Leitartikel

Der Westen unter Druck

Für die  einen ist die Bezeichnung  „alter, weißer Mann“  eine  Beschreibung, für andere hat sie bereits die Grenze zur Beleidigung überschritten. In jedem Fall spricht die Formulierung an, was viele heutzutage nicht mehr tolerieren wollen. Sie steht als Synonym für Ungleichbehandlung und Ungerechtigkeit,  für ein veraltetes und verkrustetes Weltbild. Der Begriff wird verwendet, um Zustände in der  Wirtschaft zu beschreiben, in  der Politik und in der Gesellschaft. Er ist aber auch auf das Verhältnis der Staaten untereinander übertragbar. Und da muss  Deutschland und mit ihm der sogenannte Westen    gewaltig aufpassen, in der globalen Perspektive nicht zum alten, weißen Mann zu werden.
Das klingt im ersten Moment vermessen. Schließlich ist das Land bestens integriert in der EU und in der Nato,  war gerade erst  hochgelobter Gastgeber des G7-Gipfels. Doch es sind gerade diese Strukturen, die den Blick für Veränderungen trüben. Jahrzehntelang haben die USA und die EU, die Nato oder die G7 das Geschehen auf der Welt weitgehend alleine bestimmt, unterstützt durch  ihnen nahestehende Institutionen wie Weltbank oder IWF. Sie haben  gesagt, was gut und was falsch ist, und wie sich andere Staaten zu verhalten haben. Doch der gewohnte Allwissenheitsanspruch  gerät massiv ins Wanken. Andere Allianzen bilden sich. Das   Treffen von Russland, Iran und dem Nato-Mitglied und immer noch EU-Anwärter Türkei in diesen Tagen ist  nur das jüngste  Beispiel dafür.

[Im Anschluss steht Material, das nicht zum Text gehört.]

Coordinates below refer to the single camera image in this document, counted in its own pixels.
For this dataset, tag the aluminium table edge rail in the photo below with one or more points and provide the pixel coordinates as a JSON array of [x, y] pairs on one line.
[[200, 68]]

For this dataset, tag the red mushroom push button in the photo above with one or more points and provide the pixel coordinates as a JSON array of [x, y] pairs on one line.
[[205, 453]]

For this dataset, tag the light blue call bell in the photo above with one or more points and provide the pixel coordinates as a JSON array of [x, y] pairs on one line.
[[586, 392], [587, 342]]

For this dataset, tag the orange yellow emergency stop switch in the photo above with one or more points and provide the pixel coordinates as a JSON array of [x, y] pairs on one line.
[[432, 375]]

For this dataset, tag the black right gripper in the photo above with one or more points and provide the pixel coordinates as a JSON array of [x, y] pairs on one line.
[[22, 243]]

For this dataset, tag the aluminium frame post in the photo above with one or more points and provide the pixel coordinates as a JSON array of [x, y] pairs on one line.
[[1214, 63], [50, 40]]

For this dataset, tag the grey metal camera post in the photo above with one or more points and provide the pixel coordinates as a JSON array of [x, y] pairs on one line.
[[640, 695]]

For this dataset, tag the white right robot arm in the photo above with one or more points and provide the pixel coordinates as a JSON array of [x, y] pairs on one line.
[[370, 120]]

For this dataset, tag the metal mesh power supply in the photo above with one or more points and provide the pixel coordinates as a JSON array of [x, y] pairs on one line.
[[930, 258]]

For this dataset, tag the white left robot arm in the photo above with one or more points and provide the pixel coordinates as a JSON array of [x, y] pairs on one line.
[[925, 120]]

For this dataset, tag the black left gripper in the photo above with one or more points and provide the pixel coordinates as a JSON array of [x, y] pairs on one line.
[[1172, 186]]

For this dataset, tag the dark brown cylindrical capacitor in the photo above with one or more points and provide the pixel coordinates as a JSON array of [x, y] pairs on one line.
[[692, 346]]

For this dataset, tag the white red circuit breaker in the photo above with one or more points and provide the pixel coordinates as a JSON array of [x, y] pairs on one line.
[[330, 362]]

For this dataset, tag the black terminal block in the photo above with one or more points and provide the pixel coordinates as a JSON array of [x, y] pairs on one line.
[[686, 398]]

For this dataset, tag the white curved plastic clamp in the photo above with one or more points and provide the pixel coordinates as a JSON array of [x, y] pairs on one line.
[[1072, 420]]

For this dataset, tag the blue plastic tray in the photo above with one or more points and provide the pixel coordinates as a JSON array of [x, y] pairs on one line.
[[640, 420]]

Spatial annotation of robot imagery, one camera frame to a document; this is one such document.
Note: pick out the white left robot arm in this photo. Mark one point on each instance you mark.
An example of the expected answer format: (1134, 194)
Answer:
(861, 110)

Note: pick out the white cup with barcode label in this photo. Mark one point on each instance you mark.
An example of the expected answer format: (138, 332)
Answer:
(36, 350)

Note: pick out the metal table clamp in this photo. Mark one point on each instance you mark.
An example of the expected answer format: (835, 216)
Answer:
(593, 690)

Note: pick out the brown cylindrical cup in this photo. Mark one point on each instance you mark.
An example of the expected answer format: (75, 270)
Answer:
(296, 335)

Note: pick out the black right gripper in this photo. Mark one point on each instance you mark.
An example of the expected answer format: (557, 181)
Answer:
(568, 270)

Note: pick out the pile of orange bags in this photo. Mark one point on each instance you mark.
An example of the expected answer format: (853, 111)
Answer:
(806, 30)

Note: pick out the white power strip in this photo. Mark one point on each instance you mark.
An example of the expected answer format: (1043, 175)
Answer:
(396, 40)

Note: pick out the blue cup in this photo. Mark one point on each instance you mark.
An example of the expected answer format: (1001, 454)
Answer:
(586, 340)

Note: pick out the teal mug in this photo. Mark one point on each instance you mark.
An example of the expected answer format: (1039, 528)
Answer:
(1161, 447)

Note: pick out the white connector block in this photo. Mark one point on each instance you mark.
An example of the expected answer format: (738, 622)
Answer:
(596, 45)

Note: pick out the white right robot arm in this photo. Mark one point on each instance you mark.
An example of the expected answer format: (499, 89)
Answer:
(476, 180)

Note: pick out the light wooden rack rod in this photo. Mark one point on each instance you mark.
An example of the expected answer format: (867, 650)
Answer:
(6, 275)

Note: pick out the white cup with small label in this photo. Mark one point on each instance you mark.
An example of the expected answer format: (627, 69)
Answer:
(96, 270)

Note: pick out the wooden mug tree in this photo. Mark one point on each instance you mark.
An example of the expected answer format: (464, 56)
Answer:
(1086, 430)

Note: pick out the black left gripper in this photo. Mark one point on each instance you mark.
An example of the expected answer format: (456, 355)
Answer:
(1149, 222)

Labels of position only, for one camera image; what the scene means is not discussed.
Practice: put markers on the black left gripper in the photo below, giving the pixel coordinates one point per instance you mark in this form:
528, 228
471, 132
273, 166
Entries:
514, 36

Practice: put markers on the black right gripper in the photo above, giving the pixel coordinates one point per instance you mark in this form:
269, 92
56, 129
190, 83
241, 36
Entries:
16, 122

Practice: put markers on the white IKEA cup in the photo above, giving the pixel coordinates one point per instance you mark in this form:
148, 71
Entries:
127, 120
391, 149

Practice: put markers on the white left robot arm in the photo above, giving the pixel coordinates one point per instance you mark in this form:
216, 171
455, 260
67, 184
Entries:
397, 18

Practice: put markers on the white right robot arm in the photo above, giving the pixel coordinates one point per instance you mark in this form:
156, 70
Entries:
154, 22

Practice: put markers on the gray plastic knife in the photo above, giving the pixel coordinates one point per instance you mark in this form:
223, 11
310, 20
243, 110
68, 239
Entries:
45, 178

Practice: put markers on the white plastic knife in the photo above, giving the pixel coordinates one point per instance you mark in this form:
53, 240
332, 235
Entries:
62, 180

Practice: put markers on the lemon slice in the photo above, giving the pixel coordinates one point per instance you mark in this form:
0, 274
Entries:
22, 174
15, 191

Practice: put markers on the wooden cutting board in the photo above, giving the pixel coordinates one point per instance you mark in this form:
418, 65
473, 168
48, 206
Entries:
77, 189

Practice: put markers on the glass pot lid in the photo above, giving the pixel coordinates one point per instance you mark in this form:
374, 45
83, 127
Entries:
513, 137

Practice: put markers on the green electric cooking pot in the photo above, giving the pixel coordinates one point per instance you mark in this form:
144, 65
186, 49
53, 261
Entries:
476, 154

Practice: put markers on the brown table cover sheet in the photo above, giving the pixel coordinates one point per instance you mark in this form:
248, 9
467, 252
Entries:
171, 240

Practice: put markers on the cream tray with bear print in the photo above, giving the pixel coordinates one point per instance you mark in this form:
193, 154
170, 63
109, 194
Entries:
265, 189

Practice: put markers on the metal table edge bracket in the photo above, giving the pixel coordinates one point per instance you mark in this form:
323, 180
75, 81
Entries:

Dass dem sogenannten Westen starke Konkurrenz erwächst, wird nirgendwo so offenkundig wie im aktuellen Krieg, den Russland der Ukraine aufgezwungen hat. Zwar haben sich in der UN-Generalversammlung lediglich Eritrea, Nordkorea, der Iran und Syrien offen an die Seite Russlands gestellt. So sagt es der Westen, und so kann man das auch sehen. Es lässt sich aber ebenso behaupten, dass die Vertreter von rund der Hälfte der Menschheit nicht aktiv gegen Russland gestimmt haben.
Das sind nicht nur die Bevölkerungsgiganten China und Indien.  Auch in Zentralasien, Südamerika und Afrika wird die Erzählung des Westens zwar gehört, aber nicht unbedingt geteilt. Südafrika und Brasilien kritisieren weniger den russischen Angriff als vielmehr die westlichen Sanktionen.  Kein Wunder: ob die Sanktionen in Russland Wirkung zeitigen, wird noch immer kontrovers diskutiert, in Afrika sind die Folgen bei jedem Einkauf ganz real im Portemonnaie zu spüren.  Die sogenannte westliche Welt wäre gut beraten mehr, sehr viel mehr zu unternehmen, um ihre Sicht der Dinge zu erklären. Es ist alles andere als selbstverständlich, dass die Welt unsere Sicht auf den Krieg und seine Ursachen teilt. Auf das große Ganze ohnehin nicht.
Es ist ja nicht so, dass tiefe  Liebe und Zuneigung dafür verantwortlich sind, dass der Hashtag „#standwithrussia“ ( auf Russlands Seite) im März alle indischen Rekorde sprengte oder dass chinesische  Kühlschränke in Afrika als besonders haltbar gelten. Aber viele Staaten sehen endlich die  Möglichkeit, gegen jahrzehntelange Ungleichbehandlung und Ungerechtigkeit aufzubegehren.   Sie packen die Chance, sich nicht mehr vorschreiben lassen zu müssen, was man zu denken hat,   beim Schopf.  Das gleicht einer  Trotzreaktion, aber es ist eine, die dem sogenannten Westen  gefährlich werden kann.  Über Jahrzehnte hat der  wirtschaftliche Sanktionen als Mittel benutzt, um seine Politik international durchzusetzen. Das hat leidlich funktioniert,    solange die Macht auf dem Globus sehr einseitig verteilt gewesen ist.   Jetzt wird es schwieriger. Die mächtigste  Waffe wird zunehmend stumpf.